◆ ACTIVITY
Work through the material beneath and count the lines that include "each"; the answer is that number alone.

◆ DATA EXCERPT
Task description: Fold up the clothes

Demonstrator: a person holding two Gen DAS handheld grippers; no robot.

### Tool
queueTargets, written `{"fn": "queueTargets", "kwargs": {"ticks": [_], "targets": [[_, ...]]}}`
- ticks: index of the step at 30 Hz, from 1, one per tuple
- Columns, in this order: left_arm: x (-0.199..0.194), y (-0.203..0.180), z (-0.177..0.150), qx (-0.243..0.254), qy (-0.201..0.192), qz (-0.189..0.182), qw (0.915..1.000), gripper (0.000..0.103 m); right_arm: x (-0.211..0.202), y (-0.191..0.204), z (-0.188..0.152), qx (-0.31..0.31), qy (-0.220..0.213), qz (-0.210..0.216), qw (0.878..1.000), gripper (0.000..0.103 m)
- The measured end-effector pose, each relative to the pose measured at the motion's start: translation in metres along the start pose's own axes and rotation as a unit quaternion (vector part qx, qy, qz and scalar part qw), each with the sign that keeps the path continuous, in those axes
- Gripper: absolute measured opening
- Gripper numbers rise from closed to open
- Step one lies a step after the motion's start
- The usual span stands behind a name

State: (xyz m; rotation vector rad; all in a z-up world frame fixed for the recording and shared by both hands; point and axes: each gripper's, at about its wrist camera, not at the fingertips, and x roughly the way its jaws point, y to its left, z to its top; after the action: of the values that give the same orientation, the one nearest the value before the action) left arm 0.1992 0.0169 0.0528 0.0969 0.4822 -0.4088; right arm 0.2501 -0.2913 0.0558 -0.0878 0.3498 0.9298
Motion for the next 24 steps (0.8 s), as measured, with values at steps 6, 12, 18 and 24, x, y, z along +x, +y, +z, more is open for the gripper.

◆ REPLY
2